Mango: A parallel black-box optimization library

Mango is a python library for parallel optimization over complex search spaces. Currently, Mango is intended to find the optimal hyperparameters for machine learning algorithms. Mango internally uses parallel implementation of a multi-armed bandit bayesian optimizer based on the gaussian process. Some of the salient features of Mango are:

Ability to easily define complex search spaces that are compatible with the scikit-learn random search and gridsearch functions.
Internally uses state of the art optimizer which allows sampling a batch of values in parallel for evaluation.
The objective function can be arbitrarily complex, which can be scheduled on local, cluster, or cloud infrastructure.
The ease of usage was kept in mind with the ability to plugin new distributions for search space and new optimizer algorithms.

Index

1. Mango Setup

Clone the Mango repository, and from the Mango directory.
$ pip3 install -r requirements.txt
$ python3 setup.py install

Testing the installation.

$ cd PATH/mango/mango/test
$ pytest

2. Simple Example

Mango is straightforward to use.
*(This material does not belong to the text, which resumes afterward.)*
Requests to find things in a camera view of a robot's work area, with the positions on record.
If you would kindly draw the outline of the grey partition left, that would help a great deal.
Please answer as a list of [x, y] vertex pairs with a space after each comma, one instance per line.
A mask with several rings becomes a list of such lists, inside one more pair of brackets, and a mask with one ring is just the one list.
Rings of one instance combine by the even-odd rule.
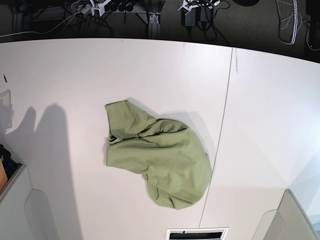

The current example finds an optimal value of the identity function whose input is a single variable between 1 and 1000. More examples are available in the directory mango/examples.

from mango.tuner import Tuner

param_dict = {"a": range(1,1000)} # Search space of variables
             
def objectiveFunction(args_list): # Identity Objective Function
    a = args_list[0]['a']
    return [a]

tuner_identity = Tuner(param_dict, objectiveFunction) # Initialize Tuner

results = tuner_identity.maximize() # Run Tuner
print('Optimal value of a:',results['best_params'],' and objective:',results['best_objective'])

Sample output of above example.

Optimal value of a: {'a': 999}  and objective: 999

More details about this simple example are available here.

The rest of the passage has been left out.